- Turning it on and compiling Audio Toolkit
- Compile last Audio Toolkit on Bela
- Compile last Audio Toolkit on Bela with Clang
I have now some time to play with this baby:
The CPU may not be blazingly fast, but I hope I can still do something with it. The goal of this series will be to try different algorithms and see how they behave on the platform.
Setting everything up
I got the Bela with the Kickstarter campaign. Although I could have used it as soon as I got it, I didn’t have enough time to really dig into it. Now is the time.
First, I had to update the Bela image with the last available one. This one allows you to connect to Internet directly from the Ethernet port, which is required if you need to get source code from the Internet or update the card. So nice change.

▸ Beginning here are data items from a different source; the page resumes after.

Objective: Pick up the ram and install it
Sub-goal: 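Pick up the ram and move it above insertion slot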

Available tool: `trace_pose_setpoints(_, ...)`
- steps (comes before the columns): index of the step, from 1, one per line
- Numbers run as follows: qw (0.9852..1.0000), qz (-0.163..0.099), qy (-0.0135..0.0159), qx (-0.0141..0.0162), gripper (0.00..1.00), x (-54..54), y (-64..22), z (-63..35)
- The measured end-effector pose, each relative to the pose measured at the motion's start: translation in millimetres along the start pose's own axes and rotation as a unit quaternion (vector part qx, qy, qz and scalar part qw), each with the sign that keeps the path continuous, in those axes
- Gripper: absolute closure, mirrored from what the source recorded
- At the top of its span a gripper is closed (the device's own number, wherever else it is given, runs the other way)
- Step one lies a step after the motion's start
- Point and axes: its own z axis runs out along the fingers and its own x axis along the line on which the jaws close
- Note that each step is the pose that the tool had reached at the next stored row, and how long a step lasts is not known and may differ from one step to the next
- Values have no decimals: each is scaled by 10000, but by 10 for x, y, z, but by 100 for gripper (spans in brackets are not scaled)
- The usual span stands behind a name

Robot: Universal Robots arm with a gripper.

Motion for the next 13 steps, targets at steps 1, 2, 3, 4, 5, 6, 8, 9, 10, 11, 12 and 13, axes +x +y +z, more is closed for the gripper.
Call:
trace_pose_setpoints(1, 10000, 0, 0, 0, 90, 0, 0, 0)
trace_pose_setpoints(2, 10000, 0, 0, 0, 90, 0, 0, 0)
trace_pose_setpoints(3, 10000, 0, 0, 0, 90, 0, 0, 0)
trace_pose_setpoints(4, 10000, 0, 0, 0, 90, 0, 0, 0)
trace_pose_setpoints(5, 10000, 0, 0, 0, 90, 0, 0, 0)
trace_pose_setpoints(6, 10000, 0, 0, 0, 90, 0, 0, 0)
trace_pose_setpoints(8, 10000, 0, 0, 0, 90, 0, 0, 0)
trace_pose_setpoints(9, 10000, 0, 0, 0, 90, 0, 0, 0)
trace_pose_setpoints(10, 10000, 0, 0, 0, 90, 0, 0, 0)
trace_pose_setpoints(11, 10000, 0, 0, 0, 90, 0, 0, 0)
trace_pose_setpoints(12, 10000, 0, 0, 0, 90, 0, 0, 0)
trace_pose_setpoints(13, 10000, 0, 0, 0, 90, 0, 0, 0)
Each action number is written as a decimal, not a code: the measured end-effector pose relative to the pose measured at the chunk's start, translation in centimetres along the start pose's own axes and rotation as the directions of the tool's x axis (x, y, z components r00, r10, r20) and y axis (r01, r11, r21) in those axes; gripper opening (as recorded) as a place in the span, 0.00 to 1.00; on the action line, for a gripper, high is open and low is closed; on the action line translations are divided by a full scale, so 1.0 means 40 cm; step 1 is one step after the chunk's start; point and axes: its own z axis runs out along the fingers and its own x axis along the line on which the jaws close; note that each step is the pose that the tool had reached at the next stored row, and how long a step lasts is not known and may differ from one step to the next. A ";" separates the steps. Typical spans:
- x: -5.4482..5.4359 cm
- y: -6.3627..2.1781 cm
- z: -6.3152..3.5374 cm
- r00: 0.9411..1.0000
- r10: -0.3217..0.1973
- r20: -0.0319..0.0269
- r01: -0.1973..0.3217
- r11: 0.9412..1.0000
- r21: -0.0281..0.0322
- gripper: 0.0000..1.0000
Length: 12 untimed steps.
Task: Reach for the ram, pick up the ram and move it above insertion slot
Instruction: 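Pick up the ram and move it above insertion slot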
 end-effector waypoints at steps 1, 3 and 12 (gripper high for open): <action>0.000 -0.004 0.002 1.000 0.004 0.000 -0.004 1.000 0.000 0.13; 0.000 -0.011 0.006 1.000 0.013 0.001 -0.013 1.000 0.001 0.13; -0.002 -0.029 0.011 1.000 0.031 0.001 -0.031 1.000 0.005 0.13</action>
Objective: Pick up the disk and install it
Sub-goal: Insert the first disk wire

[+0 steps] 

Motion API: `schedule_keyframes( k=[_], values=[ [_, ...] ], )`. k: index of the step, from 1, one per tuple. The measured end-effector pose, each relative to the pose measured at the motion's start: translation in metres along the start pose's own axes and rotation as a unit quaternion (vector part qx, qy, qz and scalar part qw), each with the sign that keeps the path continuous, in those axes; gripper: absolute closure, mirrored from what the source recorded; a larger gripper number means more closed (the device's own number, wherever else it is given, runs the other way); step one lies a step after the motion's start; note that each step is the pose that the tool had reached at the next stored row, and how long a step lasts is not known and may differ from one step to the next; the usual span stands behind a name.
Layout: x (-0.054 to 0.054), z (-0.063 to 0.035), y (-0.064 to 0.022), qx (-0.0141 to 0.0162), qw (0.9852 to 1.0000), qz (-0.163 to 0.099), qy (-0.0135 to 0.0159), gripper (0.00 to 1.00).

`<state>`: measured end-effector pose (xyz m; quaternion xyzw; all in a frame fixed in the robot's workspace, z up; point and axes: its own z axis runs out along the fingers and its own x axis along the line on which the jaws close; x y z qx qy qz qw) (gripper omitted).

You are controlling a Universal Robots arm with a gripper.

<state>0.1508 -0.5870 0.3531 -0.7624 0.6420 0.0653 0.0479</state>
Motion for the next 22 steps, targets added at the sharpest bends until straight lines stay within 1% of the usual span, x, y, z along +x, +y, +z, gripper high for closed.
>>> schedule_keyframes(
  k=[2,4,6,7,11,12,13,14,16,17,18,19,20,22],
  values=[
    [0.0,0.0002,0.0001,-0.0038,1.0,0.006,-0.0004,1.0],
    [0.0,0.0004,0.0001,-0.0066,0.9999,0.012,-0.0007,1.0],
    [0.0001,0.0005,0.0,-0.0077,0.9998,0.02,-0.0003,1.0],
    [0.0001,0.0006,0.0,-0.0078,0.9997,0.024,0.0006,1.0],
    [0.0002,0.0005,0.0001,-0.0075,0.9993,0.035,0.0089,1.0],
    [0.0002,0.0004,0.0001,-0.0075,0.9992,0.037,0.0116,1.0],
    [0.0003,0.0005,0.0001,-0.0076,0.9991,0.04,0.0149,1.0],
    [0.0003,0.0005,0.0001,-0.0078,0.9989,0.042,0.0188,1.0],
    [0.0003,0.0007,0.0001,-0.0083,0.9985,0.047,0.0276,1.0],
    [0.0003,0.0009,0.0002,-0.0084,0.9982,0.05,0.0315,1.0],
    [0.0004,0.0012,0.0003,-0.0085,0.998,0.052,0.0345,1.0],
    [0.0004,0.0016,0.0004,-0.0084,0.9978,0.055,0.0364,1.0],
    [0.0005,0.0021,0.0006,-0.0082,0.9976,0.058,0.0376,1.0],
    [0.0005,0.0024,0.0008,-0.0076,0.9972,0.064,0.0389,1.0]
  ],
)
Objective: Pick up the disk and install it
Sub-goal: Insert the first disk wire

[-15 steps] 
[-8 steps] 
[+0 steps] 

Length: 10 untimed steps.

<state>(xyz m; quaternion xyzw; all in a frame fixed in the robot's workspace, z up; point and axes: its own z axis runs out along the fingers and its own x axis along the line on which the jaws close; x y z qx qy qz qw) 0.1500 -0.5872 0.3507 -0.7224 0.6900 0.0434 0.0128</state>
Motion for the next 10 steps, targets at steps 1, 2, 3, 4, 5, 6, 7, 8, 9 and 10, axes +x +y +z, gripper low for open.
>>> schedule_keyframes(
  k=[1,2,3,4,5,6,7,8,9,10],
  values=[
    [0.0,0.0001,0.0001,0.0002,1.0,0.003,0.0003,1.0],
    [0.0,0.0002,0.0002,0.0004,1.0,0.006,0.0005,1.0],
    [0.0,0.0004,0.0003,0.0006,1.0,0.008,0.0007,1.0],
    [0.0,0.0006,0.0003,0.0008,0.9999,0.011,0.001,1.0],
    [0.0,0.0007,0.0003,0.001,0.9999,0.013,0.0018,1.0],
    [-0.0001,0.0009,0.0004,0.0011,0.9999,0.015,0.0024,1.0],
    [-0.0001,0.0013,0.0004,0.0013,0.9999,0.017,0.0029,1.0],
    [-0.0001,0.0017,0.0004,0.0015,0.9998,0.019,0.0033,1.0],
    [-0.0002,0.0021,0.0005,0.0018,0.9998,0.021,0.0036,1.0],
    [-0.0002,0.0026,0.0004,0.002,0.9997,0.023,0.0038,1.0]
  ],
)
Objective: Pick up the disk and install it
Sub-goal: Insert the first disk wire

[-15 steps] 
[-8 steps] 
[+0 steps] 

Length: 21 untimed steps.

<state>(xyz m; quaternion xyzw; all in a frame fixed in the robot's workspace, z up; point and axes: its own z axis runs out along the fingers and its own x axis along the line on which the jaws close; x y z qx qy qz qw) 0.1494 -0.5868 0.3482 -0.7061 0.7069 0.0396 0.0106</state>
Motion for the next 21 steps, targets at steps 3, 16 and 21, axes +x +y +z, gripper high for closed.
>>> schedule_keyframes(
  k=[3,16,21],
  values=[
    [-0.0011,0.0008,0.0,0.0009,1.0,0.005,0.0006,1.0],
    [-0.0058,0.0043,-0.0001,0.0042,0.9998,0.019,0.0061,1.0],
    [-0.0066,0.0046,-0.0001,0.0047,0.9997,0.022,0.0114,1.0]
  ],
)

The root account is the one advised in the wiki, but I would suggest to create a user account, protect the root account so that you can’t log with it (especially if plugged on your private network!) and make your user account a sudoer.
Once this is done, let’s tackle Audio Toolkit compilation.
Setting everything up
For this step, you need to start by getting the latest gcc, cmake, libeigen3-dev and the boost libraries (libboost-all-dev or just system, timer and test). Now we have all the dependencies.
Get the develop branch of Audio Toolkit (there will be a future release with the last updates soon that will support ARM code) from github: https://github.com/mbrucher/AudioTK and launch cmake to build the Makefiles.
If the C++11 flag is activated by default, it is not the case for the other flags that the ARM board requires. On top of it, we need -march=native -mfpu=neon -funsafe-math-optimizations. The first option triggers ARM code generation for the Beagleboard platform, the second one allows to use the NEON intrisincs and floating point instructions. The last one is the interesting one: it allows to optimize some math operations, like the denormal processing by flushing them to zero (effectively FE_DFL_DISABLE_SSE_DENORMS_ENV does on OS X or _MM_DENORMALS_ZERO_ON on GCC with x86).
The compilation takes time, but it finishes with all the libraries and tests.
Conclusion
I have known the basic structure ready. The compilation of Audio Toolkit is slow, but I hope the code itself will be fast enough. Let’s keep this for next post in this series.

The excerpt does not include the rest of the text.